I am trying to expose custom metrics from k8s application for consumption by the Horizontal Pod Autoscaler. The metrics is app-wide rather than per-instance (chiefly, backlog work queue length, the same for all worker instances and coming from the shared backend), so I split the application into two deployments: k8worker is a "worker bee" instances that are to get autoscaled, and k8worker-metrics is a separate deployment to provide metrics. The purpose of the split is to maintain a limited number of k8worker-metrics instances, so that if k8worker gets scaled to 30 instances, Prometheus does not have to call 30 times to get the very same metrics.

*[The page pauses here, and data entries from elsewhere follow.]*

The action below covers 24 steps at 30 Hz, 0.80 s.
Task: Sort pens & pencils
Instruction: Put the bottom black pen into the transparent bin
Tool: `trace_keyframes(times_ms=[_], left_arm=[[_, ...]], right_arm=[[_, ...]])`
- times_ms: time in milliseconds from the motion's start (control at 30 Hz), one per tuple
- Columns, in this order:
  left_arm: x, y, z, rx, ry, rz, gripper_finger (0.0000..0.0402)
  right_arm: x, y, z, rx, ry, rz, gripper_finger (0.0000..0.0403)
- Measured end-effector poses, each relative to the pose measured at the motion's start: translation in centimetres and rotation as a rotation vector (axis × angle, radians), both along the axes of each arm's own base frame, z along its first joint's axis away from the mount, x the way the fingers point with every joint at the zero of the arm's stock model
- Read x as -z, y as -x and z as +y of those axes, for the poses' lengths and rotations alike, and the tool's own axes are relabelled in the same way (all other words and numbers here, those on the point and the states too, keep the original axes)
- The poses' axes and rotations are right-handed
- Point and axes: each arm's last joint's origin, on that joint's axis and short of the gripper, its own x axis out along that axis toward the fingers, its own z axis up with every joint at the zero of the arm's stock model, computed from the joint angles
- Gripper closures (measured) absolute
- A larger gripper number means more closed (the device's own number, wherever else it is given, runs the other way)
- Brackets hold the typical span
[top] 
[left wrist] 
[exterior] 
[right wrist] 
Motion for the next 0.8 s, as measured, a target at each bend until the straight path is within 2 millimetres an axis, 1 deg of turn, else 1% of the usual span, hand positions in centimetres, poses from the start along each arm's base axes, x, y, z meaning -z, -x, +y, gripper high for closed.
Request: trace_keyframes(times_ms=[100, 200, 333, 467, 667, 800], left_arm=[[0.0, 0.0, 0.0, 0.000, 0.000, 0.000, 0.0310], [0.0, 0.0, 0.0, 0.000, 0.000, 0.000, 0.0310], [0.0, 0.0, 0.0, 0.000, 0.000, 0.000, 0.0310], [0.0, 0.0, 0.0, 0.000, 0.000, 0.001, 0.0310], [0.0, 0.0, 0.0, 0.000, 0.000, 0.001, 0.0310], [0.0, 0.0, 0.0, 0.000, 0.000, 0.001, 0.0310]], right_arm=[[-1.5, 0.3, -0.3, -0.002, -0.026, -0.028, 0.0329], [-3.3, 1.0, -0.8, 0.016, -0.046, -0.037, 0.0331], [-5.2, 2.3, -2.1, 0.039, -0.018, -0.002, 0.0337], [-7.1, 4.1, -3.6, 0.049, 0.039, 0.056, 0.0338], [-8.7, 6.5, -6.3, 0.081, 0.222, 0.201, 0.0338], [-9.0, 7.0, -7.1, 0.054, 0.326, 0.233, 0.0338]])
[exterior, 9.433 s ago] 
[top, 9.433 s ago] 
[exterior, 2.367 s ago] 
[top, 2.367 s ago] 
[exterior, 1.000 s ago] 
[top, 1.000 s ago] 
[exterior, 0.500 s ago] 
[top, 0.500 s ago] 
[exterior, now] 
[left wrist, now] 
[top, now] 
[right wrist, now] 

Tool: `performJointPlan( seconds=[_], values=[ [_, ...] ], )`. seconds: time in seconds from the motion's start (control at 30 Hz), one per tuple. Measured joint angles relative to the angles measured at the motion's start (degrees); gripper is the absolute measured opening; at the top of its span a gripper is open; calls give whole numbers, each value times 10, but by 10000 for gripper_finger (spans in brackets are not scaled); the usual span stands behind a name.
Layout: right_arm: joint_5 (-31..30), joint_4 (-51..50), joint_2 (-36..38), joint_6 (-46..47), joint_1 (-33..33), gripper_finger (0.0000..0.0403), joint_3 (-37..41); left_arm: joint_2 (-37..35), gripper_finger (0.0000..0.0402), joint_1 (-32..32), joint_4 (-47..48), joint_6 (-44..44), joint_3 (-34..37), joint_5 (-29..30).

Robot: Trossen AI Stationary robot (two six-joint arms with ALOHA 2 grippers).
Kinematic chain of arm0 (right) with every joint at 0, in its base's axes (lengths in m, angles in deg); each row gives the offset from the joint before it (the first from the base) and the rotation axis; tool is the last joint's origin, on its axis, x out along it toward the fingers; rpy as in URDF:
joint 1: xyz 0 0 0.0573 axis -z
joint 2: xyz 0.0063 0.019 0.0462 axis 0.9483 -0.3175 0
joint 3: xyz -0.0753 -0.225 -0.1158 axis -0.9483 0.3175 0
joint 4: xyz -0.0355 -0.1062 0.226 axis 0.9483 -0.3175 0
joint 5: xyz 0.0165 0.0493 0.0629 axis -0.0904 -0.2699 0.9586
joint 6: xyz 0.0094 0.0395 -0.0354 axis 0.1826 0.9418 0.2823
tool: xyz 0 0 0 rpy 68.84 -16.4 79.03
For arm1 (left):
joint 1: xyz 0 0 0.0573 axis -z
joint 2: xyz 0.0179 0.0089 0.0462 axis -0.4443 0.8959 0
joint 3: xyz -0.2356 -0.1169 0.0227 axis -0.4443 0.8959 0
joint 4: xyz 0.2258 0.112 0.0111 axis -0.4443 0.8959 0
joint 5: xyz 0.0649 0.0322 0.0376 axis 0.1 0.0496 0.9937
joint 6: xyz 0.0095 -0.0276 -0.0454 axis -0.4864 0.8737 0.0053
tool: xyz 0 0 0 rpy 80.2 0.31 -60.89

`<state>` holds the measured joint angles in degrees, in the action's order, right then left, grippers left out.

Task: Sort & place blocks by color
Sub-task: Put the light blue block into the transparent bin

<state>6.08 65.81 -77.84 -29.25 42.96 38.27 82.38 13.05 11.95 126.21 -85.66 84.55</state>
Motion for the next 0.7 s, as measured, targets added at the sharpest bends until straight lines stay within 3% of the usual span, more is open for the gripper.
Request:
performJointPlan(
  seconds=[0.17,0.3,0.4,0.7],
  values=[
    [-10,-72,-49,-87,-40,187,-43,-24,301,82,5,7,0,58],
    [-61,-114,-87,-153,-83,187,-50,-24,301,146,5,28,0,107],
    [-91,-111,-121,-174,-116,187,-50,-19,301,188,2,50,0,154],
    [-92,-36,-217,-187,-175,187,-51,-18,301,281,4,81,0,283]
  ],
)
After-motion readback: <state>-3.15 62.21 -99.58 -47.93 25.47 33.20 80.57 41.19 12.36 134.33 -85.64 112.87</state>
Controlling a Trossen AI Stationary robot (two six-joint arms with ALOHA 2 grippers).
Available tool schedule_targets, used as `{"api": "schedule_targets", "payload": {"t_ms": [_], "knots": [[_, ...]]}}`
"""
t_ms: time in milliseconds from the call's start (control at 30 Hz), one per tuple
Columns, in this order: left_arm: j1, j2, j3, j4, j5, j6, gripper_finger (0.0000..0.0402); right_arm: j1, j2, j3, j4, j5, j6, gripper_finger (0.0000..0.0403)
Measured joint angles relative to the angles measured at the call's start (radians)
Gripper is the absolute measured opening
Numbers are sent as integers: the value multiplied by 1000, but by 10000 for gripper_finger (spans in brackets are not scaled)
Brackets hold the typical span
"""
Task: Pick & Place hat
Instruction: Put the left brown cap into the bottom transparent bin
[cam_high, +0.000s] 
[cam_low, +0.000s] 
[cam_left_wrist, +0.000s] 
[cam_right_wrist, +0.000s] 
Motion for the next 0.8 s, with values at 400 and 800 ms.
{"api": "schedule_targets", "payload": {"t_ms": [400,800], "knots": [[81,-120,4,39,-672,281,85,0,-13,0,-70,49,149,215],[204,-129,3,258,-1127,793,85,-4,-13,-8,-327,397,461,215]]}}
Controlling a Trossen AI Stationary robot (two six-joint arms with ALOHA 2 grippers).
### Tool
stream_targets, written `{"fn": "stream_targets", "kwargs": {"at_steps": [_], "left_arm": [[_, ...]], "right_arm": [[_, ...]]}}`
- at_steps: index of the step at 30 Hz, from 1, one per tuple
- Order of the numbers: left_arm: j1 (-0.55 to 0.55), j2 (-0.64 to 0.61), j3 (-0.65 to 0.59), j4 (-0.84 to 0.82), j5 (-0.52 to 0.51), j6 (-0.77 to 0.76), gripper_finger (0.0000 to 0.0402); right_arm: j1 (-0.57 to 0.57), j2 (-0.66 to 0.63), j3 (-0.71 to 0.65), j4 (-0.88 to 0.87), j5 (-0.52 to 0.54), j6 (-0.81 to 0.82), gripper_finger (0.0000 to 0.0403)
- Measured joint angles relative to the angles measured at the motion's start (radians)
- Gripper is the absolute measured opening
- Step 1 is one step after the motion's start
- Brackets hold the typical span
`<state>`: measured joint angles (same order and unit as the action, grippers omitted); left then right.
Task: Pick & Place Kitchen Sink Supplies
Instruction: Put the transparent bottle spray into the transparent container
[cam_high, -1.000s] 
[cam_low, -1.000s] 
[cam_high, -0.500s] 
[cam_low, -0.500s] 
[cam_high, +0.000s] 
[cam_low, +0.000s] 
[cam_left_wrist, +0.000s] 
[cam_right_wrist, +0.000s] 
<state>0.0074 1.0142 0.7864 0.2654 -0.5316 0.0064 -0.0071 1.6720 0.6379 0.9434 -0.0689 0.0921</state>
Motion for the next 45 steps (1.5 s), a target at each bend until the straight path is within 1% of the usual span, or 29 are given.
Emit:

I intend to keep the number of k8worker-metrics instances to 2 or 3 (but more than one for the resilience sake).
I was unable to integrate metrics into HPA though.
I tried at first to base HPA manifest off the metrics scraped from k8worker-metrics pods. I can see the metrics readings coming to custom.metrics.k8s.io:
$ kubectl get --raw "/apis/custom.metrics.k8s.io/v1beta1" | jq .
{
"kind": "APIResourceList",
"apiVersion": "v1",
"groupVersion": "custom.metrics.k8s.io/v1beta1",
"resources": [
....
{
"name": "pods/k8worker_work_queue_length",
"singularName": "",
"namespaced": true,
"kind": "MetricValueList",
"verbs": [
"get"
]
},
....
]
}
$ kubectl get --raw "/apis/custom.metrics.k8s.io/v1beta1/namespaces/default/pods/*/k8worker_work_queue_length" | jq .
{
"kind": "MetricValueList",
"apiVersion": "custom.metrics.k8s.io/v1beta1",
"metadata": {
"selfLink": "/apis/custom.metrics.k8s.io/v1beta1/namespaces/default/pods/%2A/k8worker_work_queue_length"
},
"items": [
{
"describedObject": {
"kind": "Pod",
"namespace": "default",
"name": "k8worker-metrics-758656df7-x67mh",
"apiVersion": "/v1"
},
"metricName": "k8worker_work_queue_length",
"timestamp": "2020-03-03T04:06:47Z",
"value": "8"
},
{
"describedObject": {
"kind": "Pod",
"namespace": "default",
"name": "k8worker-metrics-758656df7-58dxb",
"apiVersion": "/v1"
},
"metricName": "k8worker_work_queue_length",
"timestamp": "2020-03-03T04:06:47Z",
"value": "8"
}
]
}
However if I declare a reference to the metrics in HPA manifest as
- type: Object
object:
metric:
name: k8worker_work_queue_length
describedObject:
apiVersion: custom.metrics.k8s.io/v1beta1
kind: Pod
name: k8worker-metrics
target:
type: Value
value: 4
then I get a message
$ kubectl describe hpa
....
"FailedGetObjectMetric ... unable to get metric k8worker_work_queue_length: Pod on default k8worker-metrics/unable to fetch metrics from custom metrics API: unable to map kind Pod.custom.metrics.k8s.io to resource: no matches for kind "Pod" in group "custom.metrics.k8s.io"
I also tried to wrap up k8worker-metrics pods as a service (k8worker-metrics-svc), hoping I might be able to refer to it in the HPA manifest as
- type: Object
object:
metric:
name: k8worker_work_queue_length
describedObject:
apiVersion: custom.metrics.k8s.io/v1beta1
kind: Service
name: k8worker-metrics-svc
target:
type: Value
value: 4
But service readings do not appear in /apis/custom.metrics.k8s.io:
$ kubectl get --raw "/apis/custom.metrics.k8s.io/v1beta1" | jq . | grep queue_length
"name": "namespaces/k8worker_work_queue_length",
"name": "pods/k8worker_work_queue_length",
"name": "jobs.batch/k8worker_work_queue_length",
$ kubectl get --raw "/apis/custom.metrics.k8s.io/v1beta1/namespaces/default/services/k8worker-metrics-svc/k8worker_work_queue_length"
Error from server (NotFound): the server could not find the metric k8worker_work_queue_length for services
$ kubectl get --raw "/apis/custom.metrics.k8s.io/v1beta1" | jq . | grep serv
[empty output]
Even though the service and its readings are visible in Prometheus UI (to capture the screenshots below, I left both the pod and the service annotated for scraping):
An advice would be very much appreciated.